### Try it:
Copy the records word for word. Pictures do not go in.

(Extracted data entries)
__________

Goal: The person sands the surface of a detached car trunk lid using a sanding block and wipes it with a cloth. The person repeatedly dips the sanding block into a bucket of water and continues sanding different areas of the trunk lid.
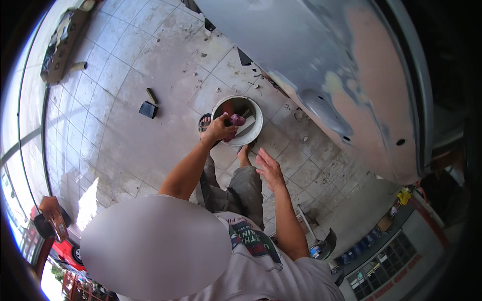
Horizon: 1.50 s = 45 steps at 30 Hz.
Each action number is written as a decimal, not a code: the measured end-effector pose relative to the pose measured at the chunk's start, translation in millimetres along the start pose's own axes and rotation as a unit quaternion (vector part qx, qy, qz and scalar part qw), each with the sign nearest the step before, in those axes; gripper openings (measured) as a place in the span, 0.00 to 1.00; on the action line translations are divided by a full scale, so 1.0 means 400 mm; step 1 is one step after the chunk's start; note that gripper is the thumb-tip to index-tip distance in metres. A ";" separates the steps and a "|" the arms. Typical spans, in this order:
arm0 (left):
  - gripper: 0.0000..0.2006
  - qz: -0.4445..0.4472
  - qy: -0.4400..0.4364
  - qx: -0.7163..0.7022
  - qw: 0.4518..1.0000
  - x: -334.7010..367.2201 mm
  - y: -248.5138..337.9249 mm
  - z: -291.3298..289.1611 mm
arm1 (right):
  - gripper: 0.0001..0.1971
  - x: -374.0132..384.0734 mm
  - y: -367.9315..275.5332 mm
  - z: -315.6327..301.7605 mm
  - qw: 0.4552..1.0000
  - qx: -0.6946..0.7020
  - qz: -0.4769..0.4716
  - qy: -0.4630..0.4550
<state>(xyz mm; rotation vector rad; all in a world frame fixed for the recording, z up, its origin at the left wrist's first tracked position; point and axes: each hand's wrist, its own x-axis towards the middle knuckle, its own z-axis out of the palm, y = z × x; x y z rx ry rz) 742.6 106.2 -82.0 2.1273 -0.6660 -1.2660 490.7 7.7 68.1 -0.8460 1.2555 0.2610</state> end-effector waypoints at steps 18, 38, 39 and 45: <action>0.18 -0.218 0.089 -0.087 0.968 0.532 -0.624 0.477 | 0.33 0.401 0.273 -0.166 0.954 -0.285 0.088 0.016; 0.10 0.174 0.045 -0.259 0.949 -0.213 0.108 0.063 | 0.38 0.555 -0.149 0.000 0.817 0.248 0.135 -0.503; 0.11 0.150 0.080 -0.284 0.944 -0.202 0.078 0.067 | 0.36 0.567 -0.138 -0.020 0.850 0.214 0.106 -0.469; 0.20 -0.142 0.323 -0.355 0.865 -0.147 -0.173 0.198 | 0.24 0.591 -0.095 -0.098 0.958 -0.164 -0.003 -0.234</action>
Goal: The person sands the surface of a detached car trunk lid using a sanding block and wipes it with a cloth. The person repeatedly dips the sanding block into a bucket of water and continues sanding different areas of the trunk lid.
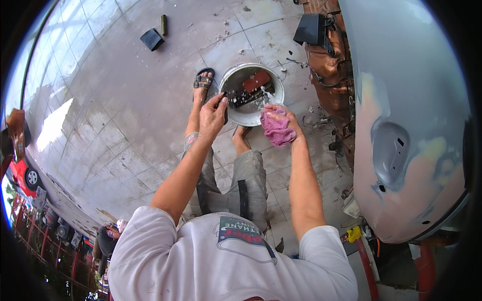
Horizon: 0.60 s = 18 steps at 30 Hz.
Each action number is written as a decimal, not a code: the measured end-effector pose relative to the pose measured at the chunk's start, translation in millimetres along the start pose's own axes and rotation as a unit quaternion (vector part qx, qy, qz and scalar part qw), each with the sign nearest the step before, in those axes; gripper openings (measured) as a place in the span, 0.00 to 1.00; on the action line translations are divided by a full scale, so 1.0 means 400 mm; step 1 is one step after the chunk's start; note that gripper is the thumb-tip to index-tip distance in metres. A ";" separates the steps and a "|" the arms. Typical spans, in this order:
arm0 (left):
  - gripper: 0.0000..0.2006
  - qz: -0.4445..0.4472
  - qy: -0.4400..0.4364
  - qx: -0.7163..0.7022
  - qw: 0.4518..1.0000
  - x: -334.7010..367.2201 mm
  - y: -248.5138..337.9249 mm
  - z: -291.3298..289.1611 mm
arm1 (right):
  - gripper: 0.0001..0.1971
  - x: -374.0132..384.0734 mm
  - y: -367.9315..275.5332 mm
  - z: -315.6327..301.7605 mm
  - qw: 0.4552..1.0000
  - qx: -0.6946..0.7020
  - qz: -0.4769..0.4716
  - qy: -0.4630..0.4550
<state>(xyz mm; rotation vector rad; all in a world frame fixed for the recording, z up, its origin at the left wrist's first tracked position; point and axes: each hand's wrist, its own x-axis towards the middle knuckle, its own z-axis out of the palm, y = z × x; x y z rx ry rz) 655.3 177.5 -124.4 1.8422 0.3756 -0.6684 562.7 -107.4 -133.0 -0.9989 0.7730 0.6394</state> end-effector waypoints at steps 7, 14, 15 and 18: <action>0.32 -0.147 -0.180 -0.245 0.941 -0.192 -0.079 0.188 | 0.37 -0.059 0.062 0.120 0.905 -0.419 -0.073 -0.006; 0.35 -0.185 -0.363 -0.069 0.911 -0.017 -0.220 0.165 | 0.21 -0.095 0.198 -0.113 0.938 -0.339 0.075 -0.001; 0.36 -0.140 -0.329 0.014 0.934 0.040 -0.218 0.189 | 0.19 -0.104 0.195 -0.107 0.956 -0.279 0.092 0.020; 0.42 0.144 -0.065 0.213 0.964 0.260 -0.343 0.309 | 0.15 -0.076 0.231 -0.137 0.965 -0.248 0.069 0.055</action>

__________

### Reply:
Goal: The person sands the surface of a detached car trunk lid using a sanding block and wipes it with a cloth. The person repeatedly dips the sanding block into a bucket of water and continues sanding different areas of the trunk lid.
Horizon: 1.50 s = 45 steps at 30 Hz.
Each action number is written as a decimal, not a code: the measured end-effector pose relative to the pose measured at the chunk's start, translation in millimetres along the start pose's own axes and rotation as a unit quaternion (vector part qx, qy, qz and scalar part qw), each with the sign nearest the step before, in those axes; gripper openings (measured) as a place in the span, 0.00 to 1.00; on the action line translations are divided by a full scale, so 1.0 means 400 mm; step 1 is one step after the chunk's start; note that gripper is the thumb-tip to index-tip distance in metres. A ";" separates the steps and a "|" the arms. Typical spans, in this order:
arm0 (left):
  - gripper: 0.0000..0.2006
  - qz: -0.4445..0.4472
  - qy: -0.4400..0.4364
  - qx: -0.7163..0.7022
  - qw: 0.4518..1.0000
  - x: -334.7010..367.2201 mm
  - y: -248.5138..337.9249 mm
  - z: -291.3298..289.1611 mm
arm1 (right):
  - gripper: 0.0001..0.1971
  - x: -374.0132..384.0734 mm
  - y: -367.9315..275.5332 mm
  - z: -315.6327..301.7605 mm
  - qw: 0.4552..1.0000
  - qx: -0.6946..0.7020
  - qz: -0.4769..0.4716
  - qy: -0.4630..0.4550
<state>(xyz mm; rotation vector rad; all in a world frame fixed for the recording, z up, its origin at the left wrist's first tracked position; point and axes: each hand's wrist, its own x-axis towards the middle knuckle, its own z-axis out of the palm, y = z × x; x y z rx ry rz) 742.6 106.2 -82.0 2.1273 -0.6660 -1.2660 490.7 7.7 68.1 -0.8460 1.2555 0.2610</state> end-effector waypoints at steps 18, 38, 39 and 45: <action>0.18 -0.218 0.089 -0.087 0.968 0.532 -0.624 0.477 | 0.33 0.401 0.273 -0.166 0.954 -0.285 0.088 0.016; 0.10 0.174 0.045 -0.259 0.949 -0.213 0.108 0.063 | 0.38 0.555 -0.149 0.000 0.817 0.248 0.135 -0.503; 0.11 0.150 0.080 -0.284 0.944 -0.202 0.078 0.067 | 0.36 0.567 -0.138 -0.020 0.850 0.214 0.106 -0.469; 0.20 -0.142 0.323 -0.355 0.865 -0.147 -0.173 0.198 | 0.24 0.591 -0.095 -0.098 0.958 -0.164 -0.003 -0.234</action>
Goal: The person sands the surface of a detached car trunk lid using a sanding block and wipes it with a cloth. The person repeatedly dips the sanding block into a bucket of water and continues sanding different areas of the trunk lid.
Horizon: 0.60 s = 18 steps at 30 Hz.
Each action number is written as a decimal, not a code: the measured end-effector pose relative to the pose measured at the chunk's start, translation in millimetres along the start pose's own axes and rotation as a unit quaternion (vector part qx, qy, qz and scalar part qw), each with the sign nearest the step before, in those axes; gripper openings (measured) as a place in the span, 0.00 to 1.00; on the action line translations are divided by a full scale, so 1.0 means 400 mm; step 1 is one step after the chunk's start; note that gripper is the thumb-tip to index-tip distance in metres. A ";" separates the steps and a "|" the arms. Typical spans, in this order:
arm0 (left):
  - gripper: 0.0000..0.2006
  - qz: -0.4445..0.4472
  - qy: -0.4400..0.4364
  - qx: -0.7163..0.7022
  - qw: 0.4518..1.0000
  - x: -334.7010..367.2201 mm
  - y: -248.5138..337.9249 mm
  - z: -291.3298..289.1611 mm
arm1 (right):
  - gripper: 0.0001..0.1971
  - x: -374.0132..384.0734 mm
  - y: -367.9315..275.5332 mm
  - z: -315.6327..301.7605 mm
  - qw: 0.4552..1.0000
  - qx: -0.6946..0.7020
  - qz: -0.4769..0.4716
  - qy: -0.4630..0.4550
<state>(xyz mm; rotation vector rad; all in a world frame fixed for the recording, z up, its origin at the left wrist's first tracked position; point and axes: each hand's wrist, its own x-axis towards the middle knuckle, its own z-axis out of the palm, y = z × x; x y z rx ry rz) 655.3 177.5 -124.4 1.8422 0.3756 -0.6684 562.7 -107.4 -133.0 -0.9989 0.7730 0.6394</state> end-effector waypoints at steps 7, 14, 15 and 18: <action>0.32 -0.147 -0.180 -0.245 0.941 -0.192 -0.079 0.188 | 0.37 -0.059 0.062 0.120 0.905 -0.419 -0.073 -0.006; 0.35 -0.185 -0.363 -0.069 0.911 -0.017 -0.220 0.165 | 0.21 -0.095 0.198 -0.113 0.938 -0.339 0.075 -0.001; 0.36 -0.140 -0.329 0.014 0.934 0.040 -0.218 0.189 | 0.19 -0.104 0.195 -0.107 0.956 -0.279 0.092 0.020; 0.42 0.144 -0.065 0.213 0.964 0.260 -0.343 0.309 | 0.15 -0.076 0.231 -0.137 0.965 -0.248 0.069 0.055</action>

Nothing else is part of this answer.